この学校を水に沈めて、葵木や茜部を何とか出来たのは偶然だ。
怖い。怖い。怖い。
『依り代!』
「! ッ、うわああああああああああ!!!」
龍の声に意識が引き寄せら、気が付けば、生徒だったらしき奴らが手を伸ばせば俺に触れる距離まで迫っていた。
一度でも触れれば病を貰う。
さっき言われた龍の言葉に、首に巻き付くような痣を作った他の奴らとか、目の前の生徒だったモノが重なって、恐怖のままに慌てて後ろに下がった。

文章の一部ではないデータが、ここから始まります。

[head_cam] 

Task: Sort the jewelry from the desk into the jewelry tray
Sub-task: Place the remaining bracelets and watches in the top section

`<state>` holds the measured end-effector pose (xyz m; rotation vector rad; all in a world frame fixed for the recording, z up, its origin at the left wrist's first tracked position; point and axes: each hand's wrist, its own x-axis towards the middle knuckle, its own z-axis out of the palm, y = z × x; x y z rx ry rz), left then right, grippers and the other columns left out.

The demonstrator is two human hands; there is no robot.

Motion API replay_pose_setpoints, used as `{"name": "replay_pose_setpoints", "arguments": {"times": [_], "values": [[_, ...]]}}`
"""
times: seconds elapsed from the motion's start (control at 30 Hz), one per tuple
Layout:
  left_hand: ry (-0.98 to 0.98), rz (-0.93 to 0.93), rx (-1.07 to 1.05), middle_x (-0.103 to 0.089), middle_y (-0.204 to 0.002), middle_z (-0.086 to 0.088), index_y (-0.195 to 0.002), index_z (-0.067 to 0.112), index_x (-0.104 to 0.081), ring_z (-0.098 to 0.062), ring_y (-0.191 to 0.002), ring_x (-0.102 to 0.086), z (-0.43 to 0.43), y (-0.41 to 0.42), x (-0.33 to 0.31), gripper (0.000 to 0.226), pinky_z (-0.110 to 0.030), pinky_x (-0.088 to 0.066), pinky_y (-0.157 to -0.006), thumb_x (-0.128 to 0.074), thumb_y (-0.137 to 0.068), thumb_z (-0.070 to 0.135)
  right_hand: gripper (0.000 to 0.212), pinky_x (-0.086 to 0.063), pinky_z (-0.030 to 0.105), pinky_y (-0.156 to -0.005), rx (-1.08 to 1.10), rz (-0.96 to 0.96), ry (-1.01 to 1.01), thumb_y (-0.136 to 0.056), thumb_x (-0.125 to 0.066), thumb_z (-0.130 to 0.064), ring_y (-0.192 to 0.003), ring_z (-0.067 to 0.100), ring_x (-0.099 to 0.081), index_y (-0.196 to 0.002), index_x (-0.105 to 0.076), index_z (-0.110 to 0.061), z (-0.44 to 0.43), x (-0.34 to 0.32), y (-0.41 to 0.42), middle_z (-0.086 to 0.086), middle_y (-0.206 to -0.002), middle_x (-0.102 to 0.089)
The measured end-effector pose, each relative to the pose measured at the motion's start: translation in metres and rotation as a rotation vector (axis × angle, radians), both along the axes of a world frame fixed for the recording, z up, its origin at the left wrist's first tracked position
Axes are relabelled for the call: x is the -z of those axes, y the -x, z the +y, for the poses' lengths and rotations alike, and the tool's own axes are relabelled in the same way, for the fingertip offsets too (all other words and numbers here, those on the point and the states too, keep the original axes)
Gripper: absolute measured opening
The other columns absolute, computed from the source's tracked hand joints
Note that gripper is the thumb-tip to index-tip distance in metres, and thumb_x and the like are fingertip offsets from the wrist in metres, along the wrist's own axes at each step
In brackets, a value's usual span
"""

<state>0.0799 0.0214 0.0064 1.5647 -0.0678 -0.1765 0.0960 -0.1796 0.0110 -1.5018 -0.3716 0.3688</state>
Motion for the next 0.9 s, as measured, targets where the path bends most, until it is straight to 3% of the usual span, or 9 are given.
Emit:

『この場所では元凶の力が強すぎて、不利だ。一度、水を浄化した方がいいだろう。』
生徒だった化け物が進むたびに、赤黒い道ができ、水がヘドロに澱んでいく。
少しずつ、龍の力で作った清浄な水の領域が侵されて行っているように感じた。
実際、そうなんだろう。
病は水すらも侵すと言っていた。
『……依り代が心から何もしたくない、逃げたいと思うのであれば、我は依り代の心に従おう。』
「………………なんだよ、それ。ここまで行けって言ったのはお前だろ。」
『我は言葉として依り代に道を示すことが出来るが、身体を操るような強制力は無い。道を示されどうするかは依り代の心次第だ。』
「ここまで来たのは、俺の判断だって言いたいのか?」
卑怯だろ。
『ただ、逃げれば自体は悪化する。いずれ病はこの場所だけではなく、町、都、国にも広がるだろう。』
「スケールデカすぎて付いていけねぇんだけど……。」
『ならば一つだけ。この状況を食い止めることが可能な人物は、この場には依り代しかいない。』
そこまで言ったうえで、龍は俺にどうするのかと委ねてくる。
そういうところが卑怯なんだよ。
龍に命令された、強制されたという言い訳を、逃げたいときに逃げるための道を塞いでくる。
自分で選んで決めたことだろう、と。
「死んでたまるか。そこだけは、変わってねぇんだよ。」
死にたくない。
何故なら、家で俺を神作たちが待っていてくれるから。
今もなお、神が神作を生み出し続けてくれているから。
腹を刺されたときの感情は、思いは、願いは、変わり果てた人だったモノを見て恐怖を抱けでも揺るがない。
「お前もこの状況どうにかして欲しいんなら、もっとまともに“力の使い方”とやらを教えやがれ!!」
表情の動かない龍が、笑ったような気がした。